Hebrews 37 "For yet a little while, And He who is coming will come and will not delay.

I have to wonder, is “will not delay” to be taken literal or figurative??

Thanks for giving me any of your attention.


Er...make that Hebrews 10:37. Nie first impression, huh??


Ooops! I am so sorry Greg!! I am so used to the posters name being near the top of the post and not at the bottom. It appears that the scriptures that I am responding to are from Marv.

Again, I am so sorry!!


Dispensationalism sucks. Let's base a whole system of thought on the fact that the Greek word ekklesia does not appear after Revelation 4. That makes sense. Jeebus, if I want to hear what some drunk created, I'll go listen to Hendrix.
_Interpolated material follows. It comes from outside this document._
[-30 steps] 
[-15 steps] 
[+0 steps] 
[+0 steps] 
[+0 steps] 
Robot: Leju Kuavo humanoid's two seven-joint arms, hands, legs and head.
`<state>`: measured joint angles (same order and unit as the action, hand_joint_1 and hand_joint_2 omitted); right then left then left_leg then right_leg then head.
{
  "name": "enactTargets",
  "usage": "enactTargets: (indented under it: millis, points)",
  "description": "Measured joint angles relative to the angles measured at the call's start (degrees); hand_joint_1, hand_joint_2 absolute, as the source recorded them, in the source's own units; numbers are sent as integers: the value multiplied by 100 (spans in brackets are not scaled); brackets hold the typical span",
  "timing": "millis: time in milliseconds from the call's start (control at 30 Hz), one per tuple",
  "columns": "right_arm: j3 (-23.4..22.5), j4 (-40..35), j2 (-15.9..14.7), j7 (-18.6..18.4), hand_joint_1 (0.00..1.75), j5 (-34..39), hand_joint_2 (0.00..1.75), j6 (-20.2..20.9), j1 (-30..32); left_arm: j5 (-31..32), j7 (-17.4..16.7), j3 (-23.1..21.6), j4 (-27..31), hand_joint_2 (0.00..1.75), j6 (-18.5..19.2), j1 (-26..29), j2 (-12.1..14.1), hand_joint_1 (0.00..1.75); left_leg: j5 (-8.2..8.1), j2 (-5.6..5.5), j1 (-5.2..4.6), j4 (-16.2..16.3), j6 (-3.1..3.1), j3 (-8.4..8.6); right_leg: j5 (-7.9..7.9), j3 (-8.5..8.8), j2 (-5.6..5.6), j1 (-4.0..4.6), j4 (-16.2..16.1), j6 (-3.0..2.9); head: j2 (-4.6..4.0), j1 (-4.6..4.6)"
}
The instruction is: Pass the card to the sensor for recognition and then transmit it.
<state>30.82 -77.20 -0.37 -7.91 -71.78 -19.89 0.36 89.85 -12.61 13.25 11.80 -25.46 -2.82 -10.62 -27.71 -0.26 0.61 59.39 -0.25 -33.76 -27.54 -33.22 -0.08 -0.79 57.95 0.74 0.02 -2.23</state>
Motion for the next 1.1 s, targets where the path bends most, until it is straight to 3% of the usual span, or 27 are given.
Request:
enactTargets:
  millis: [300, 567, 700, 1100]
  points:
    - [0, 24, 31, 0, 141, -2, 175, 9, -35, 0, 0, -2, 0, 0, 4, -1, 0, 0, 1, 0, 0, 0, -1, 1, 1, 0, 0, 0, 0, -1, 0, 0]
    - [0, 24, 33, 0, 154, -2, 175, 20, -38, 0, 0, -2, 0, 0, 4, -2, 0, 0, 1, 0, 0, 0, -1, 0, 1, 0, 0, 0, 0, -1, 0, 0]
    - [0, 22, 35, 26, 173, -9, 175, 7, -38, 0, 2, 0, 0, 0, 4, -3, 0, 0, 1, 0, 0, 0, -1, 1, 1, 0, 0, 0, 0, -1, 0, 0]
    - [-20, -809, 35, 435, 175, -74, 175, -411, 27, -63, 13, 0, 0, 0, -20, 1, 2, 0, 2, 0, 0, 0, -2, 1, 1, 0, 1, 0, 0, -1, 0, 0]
Revelation is prophecy, because it says it is. BUT what is prophecy? Greg is right on this one. Prophecy exists primarily to call people back, not to predict the distant future. Read some Brueggemann, everyone. The people who heard the forecasts recorded in Isaiah took them to be immediately applicable (in the near future), not to be applicable for several hundred years down the road.

Finally, my current take is that Revelation was not written to people being seriously persecuted. The historical record supports a date around 95ad and also indicates that there was no formal persecution under Domitian. I think that John was pulling the veil back on Roman culture that Christians, by virtue of their association with Jews, were generally (though perhaps stealthily) participating successfully in. John says that there are two kingdoms warring, provides an indication of the outcome (the Good Guy wins because of his blood, not because he's some bad-ass Rambo), and directs the churches to choose whose side they're on.


the bible answer man was a radio program before hank took it on...just lettin you know..walter martin did it before him

pete z

a preacher once said "all means...ALL."

actually, it can't or the bible makes no sense.

the bible says ALL will be saved. and then some goto hell.

(and for this we labor and strive), that we have put our hope in the living God, who is the Savior of all men, and especially of those who believe.

"but....." dude. stop. dont but.

either jesus saves all men
or he don't.

i think there is validity that in one sense he DO, and in another, he DONT.

but that is an INTERPRETATION.

everyone has a CANON within the CANON. we all pick the ones we like and understand. the WISE amongst us look at the ones we hate and don't undertand and try to figure out what the heck is going on.

the bible is not easy to undertand. my proof? the fact that there are 13000 freaking different interpretations of it.